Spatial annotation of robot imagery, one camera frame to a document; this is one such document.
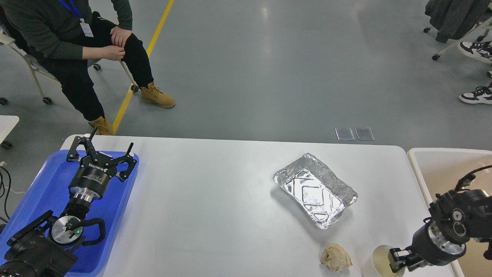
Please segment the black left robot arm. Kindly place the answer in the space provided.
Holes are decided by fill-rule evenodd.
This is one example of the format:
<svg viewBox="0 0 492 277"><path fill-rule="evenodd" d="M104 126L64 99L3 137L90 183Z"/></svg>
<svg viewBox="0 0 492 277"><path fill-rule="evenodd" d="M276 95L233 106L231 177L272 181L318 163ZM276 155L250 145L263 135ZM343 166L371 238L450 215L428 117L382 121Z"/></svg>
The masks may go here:
<svg viewBox="0 0 492 277"><path fill-rule="evenodd" d="M138 171L94 133L52 154L1 232L2 277L95 277L105 266Z"/></svg>

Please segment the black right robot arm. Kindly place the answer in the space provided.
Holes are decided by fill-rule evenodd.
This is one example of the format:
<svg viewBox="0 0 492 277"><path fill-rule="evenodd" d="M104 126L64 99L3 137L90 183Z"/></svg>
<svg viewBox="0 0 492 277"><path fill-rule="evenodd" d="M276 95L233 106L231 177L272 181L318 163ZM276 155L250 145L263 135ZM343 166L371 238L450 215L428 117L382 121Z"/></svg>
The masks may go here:
<svg viewBox="0 0 492 277"><path fill-rule="evenodd" d="M436 200L429 204L430 216L414 233L411 245L389 250L393 273L448 265L464 256L470 239L491 242L492 198L484 190L468 188L477 172L490 168L474 169L459 179L454 189L436 194Z"/></svg>

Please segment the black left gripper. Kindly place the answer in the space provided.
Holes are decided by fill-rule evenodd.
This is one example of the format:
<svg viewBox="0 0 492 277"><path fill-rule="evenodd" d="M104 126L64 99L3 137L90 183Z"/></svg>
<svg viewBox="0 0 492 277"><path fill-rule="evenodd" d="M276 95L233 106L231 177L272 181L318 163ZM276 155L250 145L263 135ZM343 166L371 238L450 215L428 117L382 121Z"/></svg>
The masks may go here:
<svg viewBox="0 0 492 277"><path fill-rule="evenodd" d="M83 137L76 136L68 150L66 161L80 161L80 166L69 184L69 195L81 200L100 200L109 186L110 180L115 176L120 181L126 181L130 177L137 160L134 159L131 142L123 156L113 159L111 156L98 157L97 151L93 146L92 139L97 132L97 127L93 128L90 134ZM77 151L79 146L83 146L87 157L81 158ZM127 164L126 170L117 171L117 166Z"/></svg>

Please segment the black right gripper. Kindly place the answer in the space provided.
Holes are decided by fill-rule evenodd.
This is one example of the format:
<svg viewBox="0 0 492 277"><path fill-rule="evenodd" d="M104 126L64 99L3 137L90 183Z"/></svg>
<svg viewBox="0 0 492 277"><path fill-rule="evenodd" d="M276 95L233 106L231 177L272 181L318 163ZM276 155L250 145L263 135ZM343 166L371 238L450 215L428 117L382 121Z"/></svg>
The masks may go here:
<svg viewBox="0 0 492 277"><path fill-rule="evenodd" d="M406 249L390 248L388 260L393 273L404 269L411 272L423 267L424 263L434 266L448 265L464 254L466 245L448 241L433 222L419 228L412 237L411 245Z"/></svg>

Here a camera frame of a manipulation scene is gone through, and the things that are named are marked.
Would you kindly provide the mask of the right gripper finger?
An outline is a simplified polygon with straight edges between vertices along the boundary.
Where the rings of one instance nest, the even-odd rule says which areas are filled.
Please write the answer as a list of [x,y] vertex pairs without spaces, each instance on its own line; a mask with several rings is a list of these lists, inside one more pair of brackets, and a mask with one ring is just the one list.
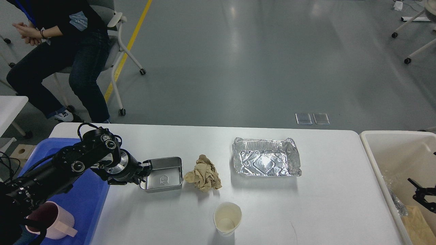
[[422,205],[425,209],[429,210],[432,213],[436,213],[436,203],[428,202],[426,200],[426,196],[435,196],[436,188],[435,187],[422,187],[415,180],[411,178],[407,178],[407,180],[416,188],[415,194],[413,195],[413,199]]

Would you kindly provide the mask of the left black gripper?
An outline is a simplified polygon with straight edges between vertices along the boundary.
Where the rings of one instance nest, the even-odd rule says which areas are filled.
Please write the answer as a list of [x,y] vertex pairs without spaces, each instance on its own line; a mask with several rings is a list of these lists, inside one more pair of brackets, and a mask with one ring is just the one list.
[[104,166],[104,173],[107,174],[108,185],[126,185],[134,183],[140,185],[147,181],[151,172],[141,172],[142,170],[152,170],[151,160],[145,160],[139,163],[129,152],[122,149],[120,151],[120,158],[115,161],[114,155],[112,162]]

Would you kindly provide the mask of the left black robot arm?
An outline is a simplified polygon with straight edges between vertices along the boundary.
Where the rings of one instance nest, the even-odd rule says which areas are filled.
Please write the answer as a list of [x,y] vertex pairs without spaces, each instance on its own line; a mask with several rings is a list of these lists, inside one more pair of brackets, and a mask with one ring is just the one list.
[[92,130],[84,135],[77,132],[79,142],[37,161],[22,176],[1,183],[2,245],[18,241],[23,225],[39,230],[31,245],[41,244],[48,227],[28,216],[52,196],[69,192],[88,169],[109,185],[139,185],[151,174],[151,161],[139,162],[122,149],[119,135],[94,124],[88,126]]

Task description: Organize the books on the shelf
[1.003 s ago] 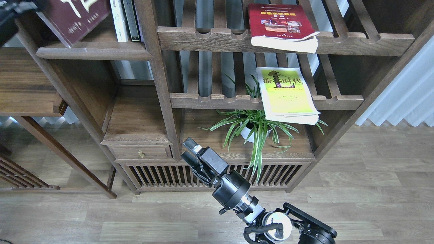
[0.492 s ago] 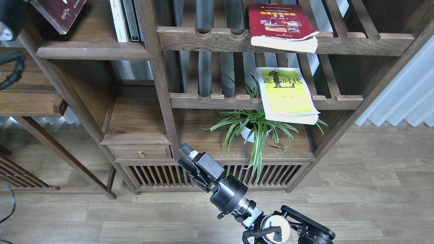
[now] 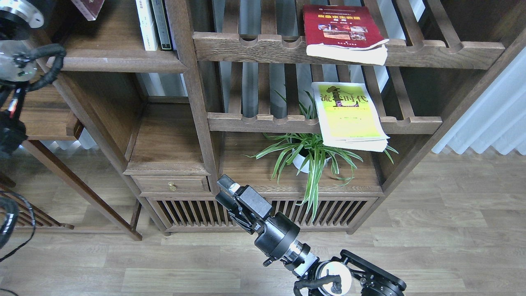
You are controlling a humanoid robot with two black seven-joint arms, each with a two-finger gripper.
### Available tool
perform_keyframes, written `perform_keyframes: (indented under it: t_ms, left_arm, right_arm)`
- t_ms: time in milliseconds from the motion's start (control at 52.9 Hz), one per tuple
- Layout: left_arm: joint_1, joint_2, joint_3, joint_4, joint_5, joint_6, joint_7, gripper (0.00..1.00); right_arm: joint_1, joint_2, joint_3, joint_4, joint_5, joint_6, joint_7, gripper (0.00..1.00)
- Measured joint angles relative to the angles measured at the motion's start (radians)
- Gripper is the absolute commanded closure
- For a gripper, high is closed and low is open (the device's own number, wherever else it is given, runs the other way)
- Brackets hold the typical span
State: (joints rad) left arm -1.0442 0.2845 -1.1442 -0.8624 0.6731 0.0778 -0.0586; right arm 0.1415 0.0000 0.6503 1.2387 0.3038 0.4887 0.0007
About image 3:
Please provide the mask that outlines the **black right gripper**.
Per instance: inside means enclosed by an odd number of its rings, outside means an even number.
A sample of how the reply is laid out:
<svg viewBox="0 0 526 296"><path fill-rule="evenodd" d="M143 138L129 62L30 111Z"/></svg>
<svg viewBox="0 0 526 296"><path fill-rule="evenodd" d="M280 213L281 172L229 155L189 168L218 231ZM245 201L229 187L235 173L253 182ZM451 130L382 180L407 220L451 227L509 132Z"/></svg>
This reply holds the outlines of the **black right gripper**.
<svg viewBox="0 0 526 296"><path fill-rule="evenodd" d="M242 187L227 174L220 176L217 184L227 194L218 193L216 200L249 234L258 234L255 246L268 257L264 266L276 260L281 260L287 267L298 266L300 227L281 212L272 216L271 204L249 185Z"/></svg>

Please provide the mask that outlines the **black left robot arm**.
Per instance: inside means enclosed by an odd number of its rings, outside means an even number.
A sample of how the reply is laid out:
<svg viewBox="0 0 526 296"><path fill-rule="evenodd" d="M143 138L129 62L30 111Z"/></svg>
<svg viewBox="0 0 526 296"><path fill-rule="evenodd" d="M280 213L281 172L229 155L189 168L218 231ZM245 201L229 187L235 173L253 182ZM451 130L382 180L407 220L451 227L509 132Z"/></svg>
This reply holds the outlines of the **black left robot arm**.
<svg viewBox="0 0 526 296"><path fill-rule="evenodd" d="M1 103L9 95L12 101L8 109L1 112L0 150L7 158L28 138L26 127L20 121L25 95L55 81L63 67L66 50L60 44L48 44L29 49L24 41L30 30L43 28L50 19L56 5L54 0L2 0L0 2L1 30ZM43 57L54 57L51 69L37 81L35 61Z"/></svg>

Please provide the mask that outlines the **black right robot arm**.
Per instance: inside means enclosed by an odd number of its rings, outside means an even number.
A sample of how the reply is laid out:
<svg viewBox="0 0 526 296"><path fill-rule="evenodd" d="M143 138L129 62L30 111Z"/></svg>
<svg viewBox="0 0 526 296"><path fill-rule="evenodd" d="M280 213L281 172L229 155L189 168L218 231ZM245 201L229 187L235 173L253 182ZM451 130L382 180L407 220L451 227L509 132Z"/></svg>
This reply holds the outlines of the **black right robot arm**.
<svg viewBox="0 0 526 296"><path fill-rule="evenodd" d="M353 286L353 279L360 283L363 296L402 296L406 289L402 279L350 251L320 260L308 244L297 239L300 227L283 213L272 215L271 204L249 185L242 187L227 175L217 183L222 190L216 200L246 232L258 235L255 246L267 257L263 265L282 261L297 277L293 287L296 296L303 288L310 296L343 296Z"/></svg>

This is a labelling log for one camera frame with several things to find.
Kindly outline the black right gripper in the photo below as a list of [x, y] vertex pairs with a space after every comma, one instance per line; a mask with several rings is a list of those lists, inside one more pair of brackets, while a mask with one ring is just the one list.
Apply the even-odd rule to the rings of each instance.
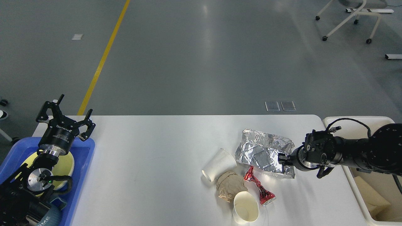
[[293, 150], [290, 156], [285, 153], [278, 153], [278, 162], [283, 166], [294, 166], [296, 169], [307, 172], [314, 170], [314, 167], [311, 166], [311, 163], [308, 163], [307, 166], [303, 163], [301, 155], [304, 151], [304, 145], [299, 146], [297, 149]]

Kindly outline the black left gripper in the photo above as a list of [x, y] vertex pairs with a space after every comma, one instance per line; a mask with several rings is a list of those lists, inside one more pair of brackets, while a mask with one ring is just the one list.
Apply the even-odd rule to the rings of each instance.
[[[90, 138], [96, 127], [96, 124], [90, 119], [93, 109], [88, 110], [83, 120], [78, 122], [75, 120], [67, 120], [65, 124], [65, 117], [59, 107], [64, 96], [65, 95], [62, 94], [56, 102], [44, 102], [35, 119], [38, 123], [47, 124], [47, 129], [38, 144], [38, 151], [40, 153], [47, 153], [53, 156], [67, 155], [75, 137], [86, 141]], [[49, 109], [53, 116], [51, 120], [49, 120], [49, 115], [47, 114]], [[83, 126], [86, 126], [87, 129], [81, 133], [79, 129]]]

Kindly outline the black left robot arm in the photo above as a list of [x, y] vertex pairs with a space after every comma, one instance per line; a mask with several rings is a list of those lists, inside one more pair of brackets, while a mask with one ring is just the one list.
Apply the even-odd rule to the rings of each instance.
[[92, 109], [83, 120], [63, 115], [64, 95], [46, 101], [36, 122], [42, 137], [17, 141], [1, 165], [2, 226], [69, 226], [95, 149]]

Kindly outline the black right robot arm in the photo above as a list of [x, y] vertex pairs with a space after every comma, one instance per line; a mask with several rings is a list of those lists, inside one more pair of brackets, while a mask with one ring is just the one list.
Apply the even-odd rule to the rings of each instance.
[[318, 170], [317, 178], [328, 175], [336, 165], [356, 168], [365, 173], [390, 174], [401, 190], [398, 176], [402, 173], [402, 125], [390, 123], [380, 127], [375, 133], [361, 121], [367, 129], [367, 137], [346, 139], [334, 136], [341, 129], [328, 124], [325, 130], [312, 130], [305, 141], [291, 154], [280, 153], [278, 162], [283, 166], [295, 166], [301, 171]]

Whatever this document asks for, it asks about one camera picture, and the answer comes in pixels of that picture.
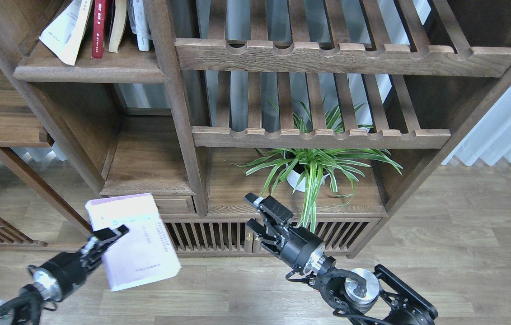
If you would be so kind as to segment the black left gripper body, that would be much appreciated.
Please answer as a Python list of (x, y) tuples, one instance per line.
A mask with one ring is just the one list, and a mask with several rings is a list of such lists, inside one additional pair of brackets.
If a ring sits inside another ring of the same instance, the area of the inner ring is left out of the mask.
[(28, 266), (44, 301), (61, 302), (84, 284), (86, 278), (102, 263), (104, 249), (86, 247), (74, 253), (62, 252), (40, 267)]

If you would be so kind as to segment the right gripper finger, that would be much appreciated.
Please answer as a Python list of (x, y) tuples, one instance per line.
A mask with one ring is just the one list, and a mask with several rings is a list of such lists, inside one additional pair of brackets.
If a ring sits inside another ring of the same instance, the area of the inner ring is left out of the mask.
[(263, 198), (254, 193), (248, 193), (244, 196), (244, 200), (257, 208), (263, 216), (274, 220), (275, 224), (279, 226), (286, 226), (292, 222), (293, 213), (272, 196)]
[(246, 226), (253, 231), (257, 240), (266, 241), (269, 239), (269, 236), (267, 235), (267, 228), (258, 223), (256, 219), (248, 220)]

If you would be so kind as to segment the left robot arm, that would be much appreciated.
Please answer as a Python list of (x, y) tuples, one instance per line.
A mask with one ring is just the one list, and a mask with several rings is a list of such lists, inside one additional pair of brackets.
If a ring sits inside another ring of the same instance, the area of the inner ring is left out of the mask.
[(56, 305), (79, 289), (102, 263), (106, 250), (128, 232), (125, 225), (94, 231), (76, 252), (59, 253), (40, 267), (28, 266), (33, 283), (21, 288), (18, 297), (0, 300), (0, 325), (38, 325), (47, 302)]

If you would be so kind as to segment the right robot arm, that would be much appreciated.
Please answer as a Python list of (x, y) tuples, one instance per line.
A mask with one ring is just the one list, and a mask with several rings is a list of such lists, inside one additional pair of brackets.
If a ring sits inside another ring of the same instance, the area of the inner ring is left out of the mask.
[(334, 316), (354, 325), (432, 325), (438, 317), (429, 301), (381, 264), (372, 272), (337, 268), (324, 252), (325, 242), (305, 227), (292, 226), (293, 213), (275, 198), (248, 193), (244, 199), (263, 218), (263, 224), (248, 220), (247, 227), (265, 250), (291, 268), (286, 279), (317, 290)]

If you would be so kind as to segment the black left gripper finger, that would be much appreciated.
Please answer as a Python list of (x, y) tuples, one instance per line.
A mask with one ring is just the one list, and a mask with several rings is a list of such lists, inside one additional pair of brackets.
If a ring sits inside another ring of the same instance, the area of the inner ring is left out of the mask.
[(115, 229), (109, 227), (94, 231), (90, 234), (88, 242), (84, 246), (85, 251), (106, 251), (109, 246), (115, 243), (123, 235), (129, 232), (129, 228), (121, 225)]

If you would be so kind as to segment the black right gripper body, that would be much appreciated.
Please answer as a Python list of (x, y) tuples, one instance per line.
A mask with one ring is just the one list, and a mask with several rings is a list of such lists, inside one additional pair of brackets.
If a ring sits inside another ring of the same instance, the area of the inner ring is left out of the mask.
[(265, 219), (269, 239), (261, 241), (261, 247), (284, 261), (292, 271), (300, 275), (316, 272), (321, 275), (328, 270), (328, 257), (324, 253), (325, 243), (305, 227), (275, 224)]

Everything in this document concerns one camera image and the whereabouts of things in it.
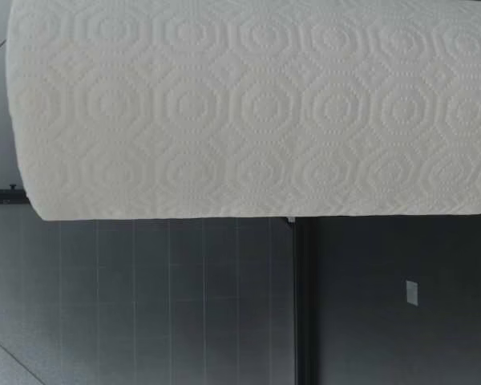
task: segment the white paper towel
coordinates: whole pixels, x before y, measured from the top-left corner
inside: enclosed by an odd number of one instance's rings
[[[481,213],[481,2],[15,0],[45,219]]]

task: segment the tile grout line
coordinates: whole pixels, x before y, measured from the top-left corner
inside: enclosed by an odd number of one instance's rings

::::

→ **What needs to be done**
Which lines of the data contain the word "above"? Copy each one.

→ **Answer box**
Kindly outline the black left gripper in the photo above as a list of [x, y] vertex pairs with a space after every comma, one instance per line; a mask with several rings is a list of those lists, inside one more pair of brackets, while a mask with one ring is just the one list.
Kindly outline the black left robot arm in the photo above as a list of [x, y] vertex pairs with a space after every comma, one instance per line; a mask with several rings is a list of those lists, inside one more pair of brackets, while a mask with one ring is just the one list.
Kindly outline the black right robot arm in the photo above as a list of [x, y] vertex pairs with a space after every comma, one instance per line; a mask with several rings is a list of those lists, inside one more pair of brackets, while a mask with one ring is just the one list.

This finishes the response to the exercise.